Trump’s 25% tariff on certain steel imports during his first administration didn’t help Marlin Steel since it excluded fabricated steel from China, Greenblatt said, but he’s confident Trump’s next round of tariffs will be a boon. If tariffs play out the way he’d like, he anticipates needing to double his current staff of 115.  
“So many jobs I lose because the price-sensitive purchasing manager gives the job to the Chinese vendor rather than us,” he said. “I’m going to start winning all those jobs. This is going to be very good for the American factory worker.” 
A universal 10% tariff could create 2.8 million jobs, according to one study from pro-tariff trade group the Coalition for a Prosperous America. Another study from nonpartisan think tank the Brookings Institution in 2020 found tariffs during Trump’s first administration appeared to create several thousand jobs in the steel industry, but gains in manufacturing sectors competing with imports were “more than offset” by losses in industries that relied on imports or faced retaliatory tariffs on exports. 

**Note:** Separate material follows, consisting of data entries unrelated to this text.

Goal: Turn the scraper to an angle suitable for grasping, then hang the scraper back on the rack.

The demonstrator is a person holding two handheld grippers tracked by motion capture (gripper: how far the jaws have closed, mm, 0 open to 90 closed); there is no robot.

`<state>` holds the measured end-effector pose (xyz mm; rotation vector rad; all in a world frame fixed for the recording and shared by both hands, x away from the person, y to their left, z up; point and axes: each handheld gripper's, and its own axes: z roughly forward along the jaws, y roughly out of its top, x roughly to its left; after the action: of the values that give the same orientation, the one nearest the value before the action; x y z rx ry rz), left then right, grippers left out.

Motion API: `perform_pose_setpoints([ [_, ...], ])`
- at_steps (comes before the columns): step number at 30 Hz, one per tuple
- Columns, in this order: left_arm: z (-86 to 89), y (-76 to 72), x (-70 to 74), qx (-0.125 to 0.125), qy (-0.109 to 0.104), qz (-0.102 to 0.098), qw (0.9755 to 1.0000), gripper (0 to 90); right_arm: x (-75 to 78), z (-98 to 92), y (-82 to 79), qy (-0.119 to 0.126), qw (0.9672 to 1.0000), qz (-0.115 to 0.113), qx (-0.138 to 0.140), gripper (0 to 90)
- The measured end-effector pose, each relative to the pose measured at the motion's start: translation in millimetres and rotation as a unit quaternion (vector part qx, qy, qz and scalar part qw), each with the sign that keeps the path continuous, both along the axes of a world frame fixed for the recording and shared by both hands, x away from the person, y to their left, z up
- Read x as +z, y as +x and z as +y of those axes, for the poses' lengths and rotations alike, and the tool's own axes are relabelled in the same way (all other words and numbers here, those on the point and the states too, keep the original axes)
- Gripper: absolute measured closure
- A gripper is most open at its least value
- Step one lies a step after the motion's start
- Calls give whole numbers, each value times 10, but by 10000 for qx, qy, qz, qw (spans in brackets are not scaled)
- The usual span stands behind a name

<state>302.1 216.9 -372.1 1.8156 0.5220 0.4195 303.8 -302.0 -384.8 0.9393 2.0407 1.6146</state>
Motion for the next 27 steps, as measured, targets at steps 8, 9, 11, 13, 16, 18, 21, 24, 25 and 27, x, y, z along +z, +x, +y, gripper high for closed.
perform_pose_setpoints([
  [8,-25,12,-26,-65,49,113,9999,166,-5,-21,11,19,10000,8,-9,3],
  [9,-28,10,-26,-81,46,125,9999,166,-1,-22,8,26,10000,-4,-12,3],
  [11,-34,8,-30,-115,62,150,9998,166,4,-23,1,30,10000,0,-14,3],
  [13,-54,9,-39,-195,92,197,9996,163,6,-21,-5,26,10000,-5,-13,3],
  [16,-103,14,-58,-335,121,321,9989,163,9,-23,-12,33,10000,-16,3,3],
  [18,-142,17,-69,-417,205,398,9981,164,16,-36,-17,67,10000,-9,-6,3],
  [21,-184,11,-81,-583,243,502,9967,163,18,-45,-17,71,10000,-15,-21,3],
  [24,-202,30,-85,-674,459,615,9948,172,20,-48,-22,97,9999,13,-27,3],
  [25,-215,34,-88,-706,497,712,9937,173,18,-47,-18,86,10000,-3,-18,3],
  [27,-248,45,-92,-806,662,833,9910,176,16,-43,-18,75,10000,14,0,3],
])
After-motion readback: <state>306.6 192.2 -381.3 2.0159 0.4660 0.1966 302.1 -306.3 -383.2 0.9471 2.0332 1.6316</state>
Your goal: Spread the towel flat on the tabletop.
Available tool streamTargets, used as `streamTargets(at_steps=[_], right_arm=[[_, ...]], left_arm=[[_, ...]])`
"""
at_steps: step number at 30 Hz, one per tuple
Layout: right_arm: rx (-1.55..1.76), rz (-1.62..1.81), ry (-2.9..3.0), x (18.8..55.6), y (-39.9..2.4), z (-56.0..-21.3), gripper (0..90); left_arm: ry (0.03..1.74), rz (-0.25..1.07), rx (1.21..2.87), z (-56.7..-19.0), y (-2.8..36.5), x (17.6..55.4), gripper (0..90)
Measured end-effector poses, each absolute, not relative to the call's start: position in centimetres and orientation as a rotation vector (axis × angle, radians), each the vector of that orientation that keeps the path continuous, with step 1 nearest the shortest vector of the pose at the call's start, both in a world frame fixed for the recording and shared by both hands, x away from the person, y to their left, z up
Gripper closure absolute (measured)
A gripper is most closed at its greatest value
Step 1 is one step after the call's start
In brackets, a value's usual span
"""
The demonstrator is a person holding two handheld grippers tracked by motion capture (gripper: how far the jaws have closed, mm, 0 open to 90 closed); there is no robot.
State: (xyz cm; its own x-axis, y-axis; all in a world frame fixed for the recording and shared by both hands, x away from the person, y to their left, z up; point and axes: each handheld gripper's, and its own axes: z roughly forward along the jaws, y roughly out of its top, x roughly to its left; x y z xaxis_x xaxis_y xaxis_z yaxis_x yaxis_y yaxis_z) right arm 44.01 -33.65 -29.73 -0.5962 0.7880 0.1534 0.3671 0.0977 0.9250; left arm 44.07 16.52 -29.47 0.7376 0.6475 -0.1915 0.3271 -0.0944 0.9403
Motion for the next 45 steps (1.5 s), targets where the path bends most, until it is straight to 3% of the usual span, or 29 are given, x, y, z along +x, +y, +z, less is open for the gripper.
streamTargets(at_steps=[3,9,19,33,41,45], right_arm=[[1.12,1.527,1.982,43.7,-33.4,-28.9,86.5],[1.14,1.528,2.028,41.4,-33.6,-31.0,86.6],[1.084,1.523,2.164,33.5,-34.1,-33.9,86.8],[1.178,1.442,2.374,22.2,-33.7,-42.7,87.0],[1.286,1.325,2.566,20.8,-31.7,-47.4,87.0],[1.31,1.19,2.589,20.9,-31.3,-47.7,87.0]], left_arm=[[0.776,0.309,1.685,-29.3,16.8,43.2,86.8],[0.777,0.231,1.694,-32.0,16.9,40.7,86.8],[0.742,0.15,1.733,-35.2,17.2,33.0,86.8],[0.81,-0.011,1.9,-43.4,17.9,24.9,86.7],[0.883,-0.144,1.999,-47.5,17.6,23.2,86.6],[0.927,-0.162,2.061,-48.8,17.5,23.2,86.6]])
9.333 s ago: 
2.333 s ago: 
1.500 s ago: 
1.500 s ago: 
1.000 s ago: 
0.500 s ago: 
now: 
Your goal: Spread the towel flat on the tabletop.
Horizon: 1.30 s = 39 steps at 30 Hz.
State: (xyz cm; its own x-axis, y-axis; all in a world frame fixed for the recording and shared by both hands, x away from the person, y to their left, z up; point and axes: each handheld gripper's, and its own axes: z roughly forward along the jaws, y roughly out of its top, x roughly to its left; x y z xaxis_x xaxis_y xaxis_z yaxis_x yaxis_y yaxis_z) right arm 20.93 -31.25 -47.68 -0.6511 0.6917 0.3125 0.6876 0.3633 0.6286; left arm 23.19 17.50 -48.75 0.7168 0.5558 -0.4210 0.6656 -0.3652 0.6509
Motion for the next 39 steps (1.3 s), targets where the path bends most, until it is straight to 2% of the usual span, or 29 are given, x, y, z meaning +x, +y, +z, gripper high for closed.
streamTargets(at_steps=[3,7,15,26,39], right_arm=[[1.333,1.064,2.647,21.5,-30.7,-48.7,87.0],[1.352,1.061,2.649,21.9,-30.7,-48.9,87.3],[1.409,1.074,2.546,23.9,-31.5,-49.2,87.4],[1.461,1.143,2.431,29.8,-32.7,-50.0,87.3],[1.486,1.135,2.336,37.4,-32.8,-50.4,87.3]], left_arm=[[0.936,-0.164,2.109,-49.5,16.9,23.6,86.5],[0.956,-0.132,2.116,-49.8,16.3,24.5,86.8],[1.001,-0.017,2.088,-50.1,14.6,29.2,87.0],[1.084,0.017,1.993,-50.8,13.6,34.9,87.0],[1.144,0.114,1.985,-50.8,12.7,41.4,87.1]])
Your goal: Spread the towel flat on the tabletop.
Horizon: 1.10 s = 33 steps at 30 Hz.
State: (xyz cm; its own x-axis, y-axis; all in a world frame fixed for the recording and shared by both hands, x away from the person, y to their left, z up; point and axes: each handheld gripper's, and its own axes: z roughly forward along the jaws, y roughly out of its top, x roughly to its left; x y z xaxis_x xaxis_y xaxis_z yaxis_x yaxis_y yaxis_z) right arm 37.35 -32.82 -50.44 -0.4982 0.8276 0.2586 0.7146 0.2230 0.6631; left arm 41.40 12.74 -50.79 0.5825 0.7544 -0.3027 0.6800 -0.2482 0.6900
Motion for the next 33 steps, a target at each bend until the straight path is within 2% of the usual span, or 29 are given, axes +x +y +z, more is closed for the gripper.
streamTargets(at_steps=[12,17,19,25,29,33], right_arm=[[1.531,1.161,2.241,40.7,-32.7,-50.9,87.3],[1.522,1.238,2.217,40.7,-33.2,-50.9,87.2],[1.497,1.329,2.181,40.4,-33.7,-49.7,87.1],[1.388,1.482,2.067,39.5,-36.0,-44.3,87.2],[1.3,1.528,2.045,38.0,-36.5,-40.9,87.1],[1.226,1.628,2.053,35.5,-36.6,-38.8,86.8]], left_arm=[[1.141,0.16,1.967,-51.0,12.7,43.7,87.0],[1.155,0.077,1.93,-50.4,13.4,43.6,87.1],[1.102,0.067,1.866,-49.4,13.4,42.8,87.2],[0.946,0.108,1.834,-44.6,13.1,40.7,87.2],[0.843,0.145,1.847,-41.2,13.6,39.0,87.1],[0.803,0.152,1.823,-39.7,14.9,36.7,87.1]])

Bayard Winthrop, founder and CEO of apparel manufacturer American Giant, said he’s in favor of rebalancing trade with China and other international trade partners through tariffs. He just wants to see it done methodically and mindfully. 
If Trump slapped on a universal 20% tariff on day one, “that would be devastating,” Winthrop said. But “I don’t think that’s where we’re going to land. I think where we’re going to land is a gradual increase over time of tariffs, and I think that posture I am supportive of.” 

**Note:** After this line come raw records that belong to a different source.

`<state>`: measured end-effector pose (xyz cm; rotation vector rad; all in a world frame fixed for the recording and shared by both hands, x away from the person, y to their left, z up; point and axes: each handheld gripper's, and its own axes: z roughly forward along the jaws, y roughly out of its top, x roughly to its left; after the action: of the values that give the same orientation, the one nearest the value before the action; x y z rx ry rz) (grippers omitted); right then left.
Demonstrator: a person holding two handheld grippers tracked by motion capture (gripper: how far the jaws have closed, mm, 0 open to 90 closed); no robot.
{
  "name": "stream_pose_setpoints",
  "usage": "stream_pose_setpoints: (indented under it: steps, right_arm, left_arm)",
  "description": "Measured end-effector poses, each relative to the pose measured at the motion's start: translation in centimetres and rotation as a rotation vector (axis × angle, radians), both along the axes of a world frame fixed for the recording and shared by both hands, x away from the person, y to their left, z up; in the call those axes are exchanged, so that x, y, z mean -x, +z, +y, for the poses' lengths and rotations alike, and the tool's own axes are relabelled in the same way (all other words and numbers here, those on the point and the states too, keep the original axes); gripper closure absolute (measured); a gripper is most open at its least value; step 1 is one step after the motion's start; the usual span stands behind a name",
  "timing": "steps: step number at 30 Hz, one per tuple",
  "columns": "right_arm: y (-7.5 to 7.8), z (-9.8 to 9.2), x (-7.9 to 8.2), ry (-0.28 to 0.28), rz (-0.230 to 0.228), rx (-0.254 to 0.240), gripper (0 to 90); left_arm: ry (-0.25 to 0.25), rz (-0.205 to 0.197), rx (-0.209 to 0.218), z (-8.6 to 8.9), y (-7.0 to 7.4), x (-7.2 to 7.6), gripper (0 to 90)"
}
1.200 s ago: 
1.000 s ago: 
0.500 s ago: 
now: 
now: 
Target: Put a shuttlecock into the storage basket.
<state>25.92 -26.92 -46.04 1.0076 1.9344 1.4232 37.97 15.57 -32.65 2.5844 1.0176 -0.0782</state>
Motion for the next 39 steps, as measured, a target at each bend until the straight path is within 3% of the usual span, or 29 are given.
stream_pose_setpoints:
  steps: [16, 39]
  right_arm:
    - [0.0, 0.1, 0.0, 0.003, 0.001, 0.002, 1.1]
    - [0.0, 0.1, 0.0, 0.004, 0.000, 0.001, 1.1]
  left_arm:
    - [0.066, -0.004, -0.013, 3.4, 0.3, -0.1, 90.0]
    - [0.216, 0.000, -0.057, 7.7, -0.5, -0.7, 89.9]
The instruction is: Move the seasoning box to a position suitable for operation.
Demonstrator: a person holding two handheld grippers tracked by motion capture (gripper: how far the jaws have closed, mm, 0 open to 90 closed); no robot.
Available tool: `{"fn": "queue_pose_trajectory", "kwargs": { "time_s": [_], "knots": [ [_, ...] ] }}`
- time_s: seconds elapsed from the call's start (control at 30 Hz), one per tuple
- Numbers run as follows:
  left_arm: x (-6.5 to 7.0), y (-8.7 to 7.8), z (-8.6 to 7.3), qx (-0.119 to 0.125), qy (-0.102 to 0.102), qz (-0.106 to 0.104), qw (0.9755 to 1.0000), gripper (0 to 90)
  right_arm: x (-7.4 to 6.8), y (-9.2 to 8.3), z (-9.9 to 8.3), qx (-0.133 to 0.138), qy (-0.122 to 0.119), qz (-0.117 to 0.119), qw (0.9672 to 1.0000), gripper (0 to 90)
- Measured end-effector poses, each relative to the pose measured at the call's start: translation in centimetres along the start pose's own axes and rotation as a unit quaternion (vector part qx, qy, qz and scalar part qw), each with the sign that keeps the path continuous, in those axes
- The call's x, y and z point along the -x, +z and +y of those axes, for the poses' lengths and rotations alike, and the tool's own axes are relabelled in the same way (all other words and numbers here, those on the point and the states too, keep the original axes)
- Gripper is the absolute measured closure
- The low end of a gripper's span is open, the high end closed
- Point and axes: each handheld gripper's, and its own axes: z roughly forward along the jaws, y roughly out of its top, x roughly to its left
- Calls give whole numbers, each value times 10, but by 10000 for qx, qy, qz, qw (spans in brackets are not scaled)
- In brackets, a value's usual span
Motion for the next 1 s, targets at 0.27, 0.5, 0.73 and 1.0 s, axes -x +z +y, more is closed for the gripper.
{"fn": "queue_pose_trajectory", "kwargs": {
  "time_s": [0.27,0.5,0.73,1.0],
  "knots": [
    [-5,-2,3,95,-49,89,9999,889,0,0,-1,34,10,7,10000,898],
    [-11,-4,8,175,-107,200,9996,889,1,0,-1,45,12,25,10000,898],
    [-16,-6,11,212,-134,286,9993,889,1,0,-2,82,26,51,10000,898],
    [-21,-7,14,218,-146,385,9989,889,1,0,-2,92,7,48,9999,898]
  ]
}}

After its launch in 2012, San Francisco-based American Giant has grown into one of the largest American clothing manufacturers, sourcing all of its materials from within the country. Winthrop said tariffs would be good for the company, but also help boost the American middle class by offering more factory work. 
“(There will be) some increase in costs – that’s the price you pay – but the benefit is it will begin to put in place some industrial capability in the United States that I think is desperately needed,” he said. “I think it’s needed for jobs. I think it’s needed for middle, industrial class and lower-skilled workers all over the country.” 
Scott Paul, president of the Alliance for American Manufacturing, has also advocated for a continued “strategic application” of tariffs. 
“The idea of escalated tariffs on some Chinese products has merit, and if we’re looking to either decouple or derisk our economy from China, that’s an important policy step we have to take,” he said.